**Assignment:**
Repeat the records in full. No pictures belong in the copy.
___ Exercise material ___
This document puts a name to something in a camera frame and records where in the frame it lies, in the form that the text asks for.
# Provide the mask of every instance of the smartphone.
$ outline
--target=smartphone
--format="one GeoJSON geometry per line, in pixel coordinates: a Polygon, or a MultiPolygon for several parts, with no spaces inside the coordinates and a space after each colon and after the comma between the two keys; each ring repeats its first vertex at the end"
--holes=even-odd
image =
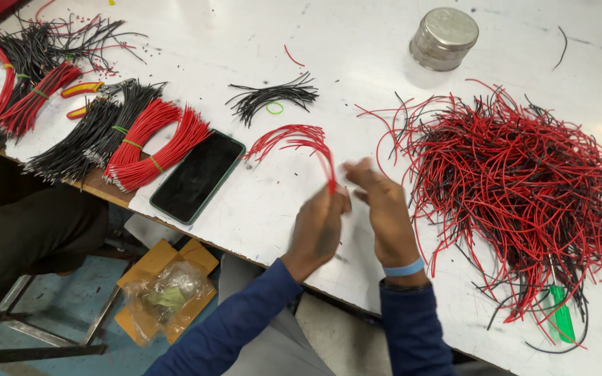
{"type": "Polygon", "coordinates": [[[245,152],[245,145],[213,130],[164,180],[150,204],[182,224],[193,224],[245,152]]]}

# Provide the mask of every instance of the metal frame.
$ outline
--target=metal frame
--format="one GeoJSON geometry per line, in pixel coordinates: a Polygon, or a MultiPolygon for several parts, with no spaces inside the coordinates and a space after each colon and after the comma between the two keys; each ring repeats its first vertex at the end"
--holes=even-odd
{"type": "MultiPolygon", "coordinates": [[[[140,256],[133,252],[109,250],[108,247],[110,246],[102,247],[98,252],[92,252],[91,254],[94,256],[118,258],[120,260],[129,261],[126,268],[122,272],[123,275],[134,265],[136,261],[140,259],[140,256]]],[[[29,314],[12,313],[15,305],[20,301],[20,298],[22,295],[24,295],[27,287],[33,280],[34,276],[22,276],[21,278],[18,278],[18,280],[9,288],[4,289],[4,291],[0,293],[0,323],[7,325],[8,327],[21,333],[25,333],[30,337],[42,340],[43,342],[54,347],[12,348],[0,350],[0,363],[77,357],[81,355],[102,355],[106,351],[107,346],[103,344],[93,345],[92,342],[95,338],[97,338],[96,334],[101,332],[101,325],[112,311],[114,303],[120,297],[122,292],[120,287],[116,285],[113,288],[111,294],[108,295],[108,299],[97,313],[94,321],[92,321],[92,324],[85,334],[85,337],[80,341],[80,343],[77,343],[29,324],[25,321],[25,319],[29,317],[29,314]]]]}

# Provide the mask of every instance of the person's right hand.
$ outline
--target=person's right hand
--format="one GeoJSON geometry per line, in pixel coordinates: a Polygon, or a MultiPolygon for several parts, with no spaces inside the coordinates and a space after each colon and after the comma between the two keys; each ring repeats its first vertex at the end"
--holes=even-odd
___
**Reply to the exercise:**
This document puts a name to something in a camera frame and records where in the frame it lies, in the form that the text asks for.
# Provide the mask of every instance of the smartphone.
$ outline
--target=smartphone
--format="one GeoJSON geometry per line, in pixel coordinates: a Polygon, or a MultiPolygon for several parts, with no spaces inside the coordinates and a space after each colon and after the comma between the two keys; each ring repeats its first vertex at the end"
--holes=even-odd
image =
{"type": "Polygon", "coordinates": [[[245,152],[245,145],[213,130],[164,180],[150,204],[182,224],[193,224],[245,152]]]}

# Provide the mask of every instance of the metal frame.
$ outline
--target=metal frame
--format="one GeoJSON geometry per line, in pixel coordinates: a Polygon, or a MultiPolygon for several parts, with no spaces inside the coordinates and a space after each colon and after the comma between the two keys; each ring repeats its first vertex at the end"
--holes=even-odd
{"type": "MultiPolygon", "coordinates": [[[[140,256],[133,252],[109,250],[108,247],[110,246],[102,247],[98,252],[92,252],[91,254],[94,256],[118,258],[120,260],[129,261],[126,268],[122,272],[123,275],[134,265],[136,261],[140,259],[140,256]]],[[[29,314],[12,313],[15,305],[20,301],[20,298],[22,295],[24,295],[27,287],[33,280],[34,276],[22,276],[21,278],[18,278],[18,280],[9,288],[4,289],[4,291],[0,293],[0,323],[7,325],[8,327],[21,333],[25,333],[30,337],[42,340],[43,342],[54,347],[12,348],[0,350],[0,363],[77,357],[81,355],[102,355],[106,351],[107,346],[103,344],[93,345],[92,342],[95,338],[97,338],[96,334],[101,332],[101,325],[112,311],[114,303],[120,297],[122,292],[120,287],[116,285],[113,288],[111,294],[108,295],[108,299],[97,313],[94,321],[92,321],[92,324],[85,334],[85,337],[80,341],[80,343],[77,343],[29,324],[25,321],[25,319],[29,317],[29,314]]]]}

# Provide the mask of every instance of the person's right hand.
$ outline
--target=person's right hand
--format="one GeoJSON geometry per line, in pixel coordinates: a Polygon, or a MultiPolygon for several parts, with no spaces inside the coordinates and a space after each colon and after the comma between the two keys; each ring repeats its first vertex at the end"
--holes=even-odd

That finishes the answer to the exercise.